Un jour… Un chef-d’œuvre (134)

A-t-on jamais vu un piano de cette espèce ?

 

Grand Piano Érard (vers 1840), décoré à Londres. Plus d’informations sur cet instrument unique en son genre…

Ce piano, extraordinairement marqueté, fut dessiné par George Henry Blake, est l’un des instruments les plus richement décorés du XIXe siècle. Il a été commandé à la succursale londonienne de la prestigieuse firme française Érard par Thomas Henry Foley (1808-1869), baron de Kidderminster et politicien anglais, pour Witley Court, sa résidence près du Herefordshire et du Worcestershire.

 

Sigismond Thalberg (1812-1871), L’art du chant appliqué au piano, Op. 70 No. 20, Auf Flügeln des Gesanges, sur les ailes du Chant d’après Mendelssohn, interprété par Paul Wee.
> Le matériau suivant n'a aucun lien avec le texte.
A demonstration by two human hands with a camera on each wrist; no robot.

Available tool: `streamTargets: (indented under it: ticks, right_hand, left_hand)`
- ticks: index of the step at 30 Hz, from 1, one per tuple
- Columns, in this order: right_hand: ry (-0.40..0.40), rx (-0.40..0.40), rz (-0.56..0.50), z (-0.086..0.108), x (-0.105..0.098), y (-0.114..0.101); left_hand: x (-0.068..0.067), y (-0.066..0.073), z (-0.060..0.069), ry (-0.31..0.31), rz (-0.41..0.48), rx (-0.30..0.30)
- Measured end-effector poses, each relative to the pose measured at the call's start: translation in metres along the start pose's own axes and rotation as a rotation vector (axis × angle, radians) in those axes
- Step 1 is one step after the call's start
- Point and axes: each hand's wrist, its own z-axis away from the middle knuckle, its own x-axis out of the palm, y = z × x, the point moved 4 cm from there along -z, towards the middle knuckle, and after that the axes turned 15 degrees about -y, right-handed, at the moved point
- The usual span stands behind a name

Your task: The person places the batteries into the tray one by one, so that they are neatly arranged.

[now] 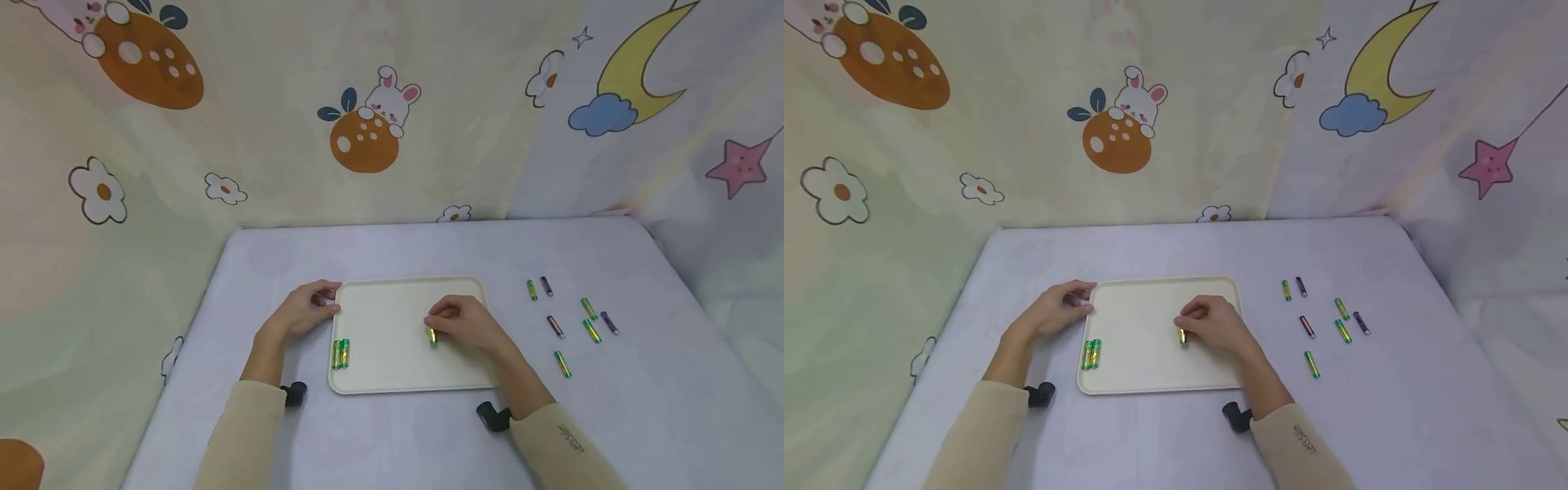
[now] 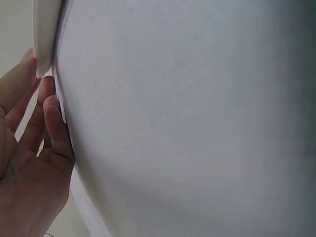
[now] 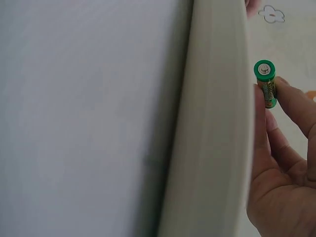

« Thalberg est le plus grand pianiste du monde.
Et Liszt?
Liszt? Ah – C’est le seul. »

Propos attribué à la princesse de Belgiojoso… ou à Marie d’Agoult.

TROISIÈME ÉPISODE

Vers les trois heures moins un quart, nous étions arrivés au n°26 ; on avait commencé à dix heures ; c’était le tour de mademoiselle Hermance Lévy, qui déteste les pianos durs. Rien ne pouvait lui être plus favorable, chacun se plaignant à cette heure qu’on ne pût toucher le clavier sans le faire parler; aussi elle nous a enlevé le concerto si légèrement qu’ elle a obtenu net le premier prix. Quand je dis net, ce n’est pas tout à fait vrai ; elle l’a partagé avec mademoiselle Vidal et mademoiselle Roux. Ces deux demoiselles ont aussi profité de l’avantage que leur offrait la douceur du clavier, douceur telle, qu’il commençait à se mouvoir rien qu’en soufflant dessus. A-t-on jamais vu un piano de cette espèce ? Au moment d’entendre le n°29, j’ai encore été obligé de sortir pour chercher un médecin ; un autre de nos messieurs du jury devenait très rouge, et il fallait le saigner absolument. Ah ! ça ne badine pas, le concours de piano ! et, quand le médecin est arrivé, il n’était que temps. Comme je rentrais au foyer du théâtre, je vois revenir de la scène le n°29, le petit Planté, tout pâle ; il tremblait de la tête aux pieds, en disant : « Je ne sais pas ce qu’a le piano, mais les touches remuent toutes seules. On dirait qu’il y a quelqu’un dedans qui pousse les marteaux. J’ai peur. – Allons donc, gamin, tu as la berlue, répond le petit Cohen, de trois ans plus âgé que lui. Laissez-moi passer ; je n’ai pas peur, moi. (… la suite dès demain!)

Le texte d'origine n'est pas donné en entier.